**What to work on**
Set down the data below in full, exactly as it reads, but without the pictures.

───

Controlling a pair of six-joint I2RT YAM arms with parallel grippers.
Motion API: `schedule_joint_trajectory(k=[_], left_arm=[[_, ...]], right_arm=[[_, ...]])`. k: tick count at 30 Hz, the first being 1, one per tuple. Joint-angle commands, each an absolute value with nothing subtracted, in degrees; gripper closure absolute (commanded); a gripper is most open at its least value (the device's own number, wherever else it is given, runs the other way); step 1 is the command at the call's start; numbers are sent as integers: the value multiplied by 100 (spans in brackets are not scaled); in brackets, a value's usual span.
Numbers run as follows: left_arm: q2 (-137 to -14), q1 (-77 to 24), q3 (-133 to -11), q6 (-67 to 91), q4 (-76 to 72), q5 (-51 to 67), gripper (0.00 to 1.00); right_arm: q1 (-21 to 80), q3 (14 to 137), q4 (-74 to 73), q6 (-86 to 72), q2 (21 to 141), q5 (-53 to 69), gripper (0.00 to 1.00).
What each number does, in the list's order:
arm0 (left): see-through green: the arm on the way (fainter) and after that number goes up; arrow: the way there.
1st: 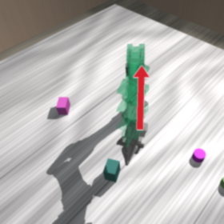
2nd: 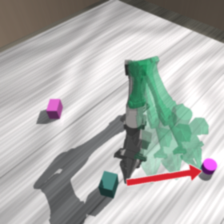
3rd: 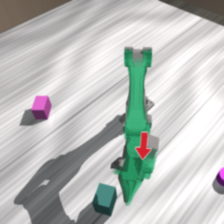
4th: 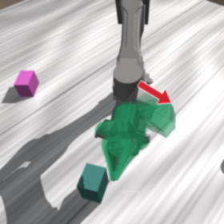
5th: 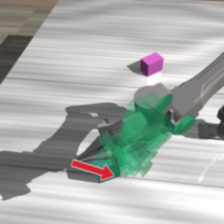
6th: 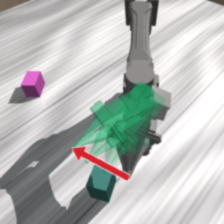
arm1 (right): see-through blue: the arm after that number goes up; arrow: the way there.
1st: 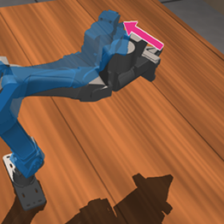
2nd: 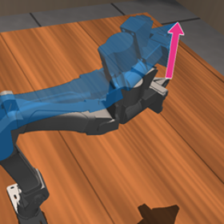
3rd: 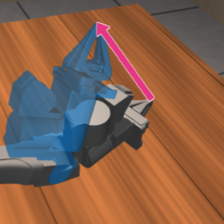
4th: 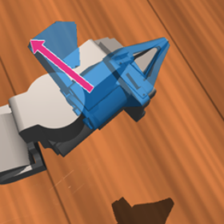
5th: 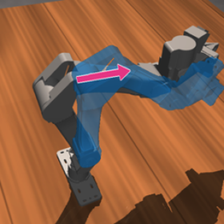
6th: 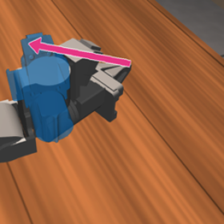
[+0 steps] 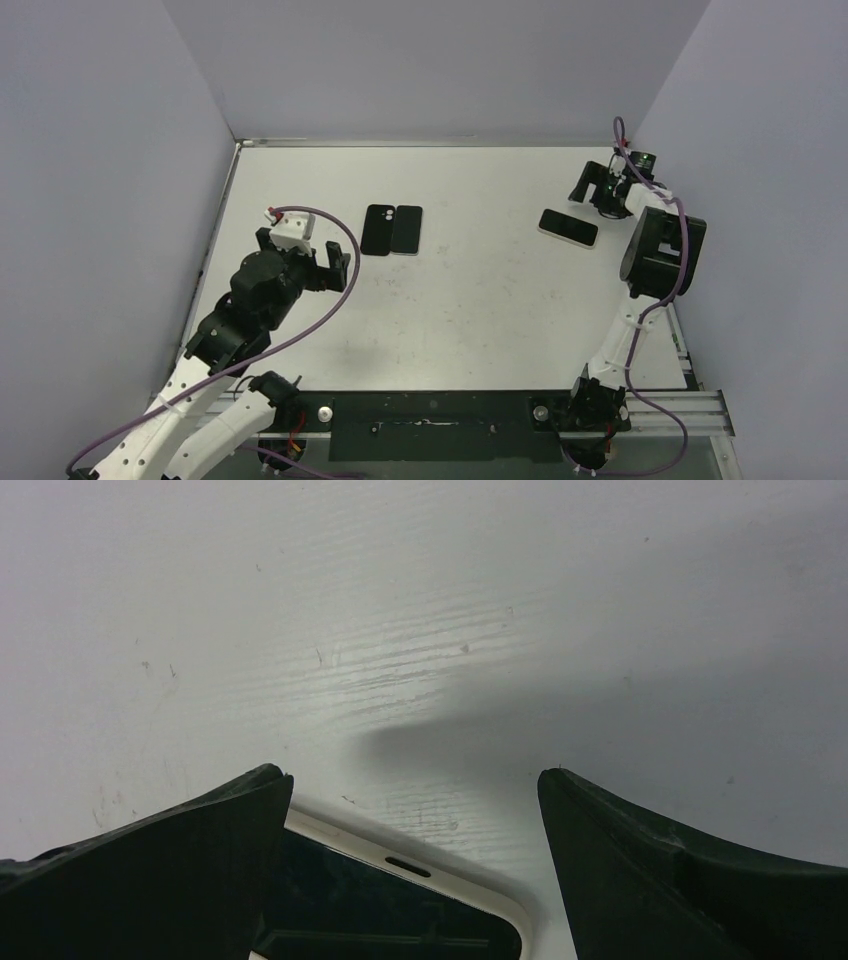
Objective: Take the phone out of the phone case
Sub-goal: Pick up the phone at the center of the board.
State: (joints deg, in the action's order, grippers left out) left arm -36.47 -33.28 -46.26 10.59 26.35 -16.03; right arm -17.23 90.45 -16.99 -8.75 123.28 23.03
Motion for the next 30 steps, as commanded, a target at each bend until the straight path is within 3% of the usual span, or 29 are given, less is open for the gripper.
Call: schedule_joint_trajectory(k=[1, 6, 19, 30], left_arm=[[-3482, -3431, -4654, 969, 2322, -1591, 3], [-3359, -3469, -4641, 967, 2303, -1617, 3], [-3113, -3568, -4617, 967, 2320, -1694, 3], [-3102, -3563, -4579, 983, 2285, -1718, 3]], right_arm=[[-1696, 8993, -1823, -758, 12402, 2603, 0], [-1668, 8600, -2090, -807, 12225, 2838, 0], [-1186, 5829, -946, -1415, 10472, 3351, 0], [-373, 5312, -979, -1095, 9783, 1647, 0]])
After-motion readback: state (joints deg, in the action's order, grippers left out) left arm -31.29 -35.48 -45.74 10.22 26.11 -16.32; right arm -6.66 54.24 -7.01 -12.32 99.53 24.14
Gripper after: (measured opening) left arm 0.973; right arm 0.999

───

**Response for this exercise**
Controlling a pair of six-joint I2RT YAM arms with parallel grippers.
Motion API: `schedule_joint_trajectory(k=[_], left_arm=[[_, ...]], right_arm=[[_, ...]])`. k: tick count at 30 Hz, the first being 1, one per tuple. Joint-angle commands, each an absolute value with nothing subtracted, in degrees; gripper closure absolute (commanded); a gripper is most open at its least value (the device's own number, wherever else it is given, runs the other way); step 1 is the command at the call's start; numbers are sent as integers: the value multiplied by 100 (spans in brackets are not scaled); in brackets, a value's usual span.
Numbers run as follows: left_arm: q2 (-137 to -14), q1 (-77 to 24), q3 (-133 to -11), q6 (-67 to 91), q4 (-76 to 72), q5 (-51 to 67), gripper (0.00 to 1.00); right_arm: q1 (-21 to 80), q3 (14 to 137), q4 (-74 to 73), q6 (-86 to 72), q2 (21 to 141), q5 (-53 to 69), gripper (0.00 to 1.00).
What each number does, in the list's order:
arm0 (left): see-through green: the arm on the way (fainter) and after that number goes up; arrow: the way there.
1st: 
2nd: 
3rd: 
4th: 
5th: 
6th: 
arm1 (right): see-through blue: the arm after that number goes up; arrow: the way there.
1st: 
2nd: 
3rd: 
4th: 
5th: 
6th: 
[+0 steps] 
Objective: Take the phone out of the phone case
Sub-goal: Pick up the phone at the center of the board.
State: (joints deg, in the action's order, grippers left out) left arm -36.47 -33.28 -46.26 10.59 26.35 -16.03; right arm -17.23 90.45 -16.99 -8.75 123.28 23.03
Motion for the next 30 steps, as commanded, a target at each bend until the straight path is within 3% of the usual span, or 29 are given, less is open for the gripper.
Call: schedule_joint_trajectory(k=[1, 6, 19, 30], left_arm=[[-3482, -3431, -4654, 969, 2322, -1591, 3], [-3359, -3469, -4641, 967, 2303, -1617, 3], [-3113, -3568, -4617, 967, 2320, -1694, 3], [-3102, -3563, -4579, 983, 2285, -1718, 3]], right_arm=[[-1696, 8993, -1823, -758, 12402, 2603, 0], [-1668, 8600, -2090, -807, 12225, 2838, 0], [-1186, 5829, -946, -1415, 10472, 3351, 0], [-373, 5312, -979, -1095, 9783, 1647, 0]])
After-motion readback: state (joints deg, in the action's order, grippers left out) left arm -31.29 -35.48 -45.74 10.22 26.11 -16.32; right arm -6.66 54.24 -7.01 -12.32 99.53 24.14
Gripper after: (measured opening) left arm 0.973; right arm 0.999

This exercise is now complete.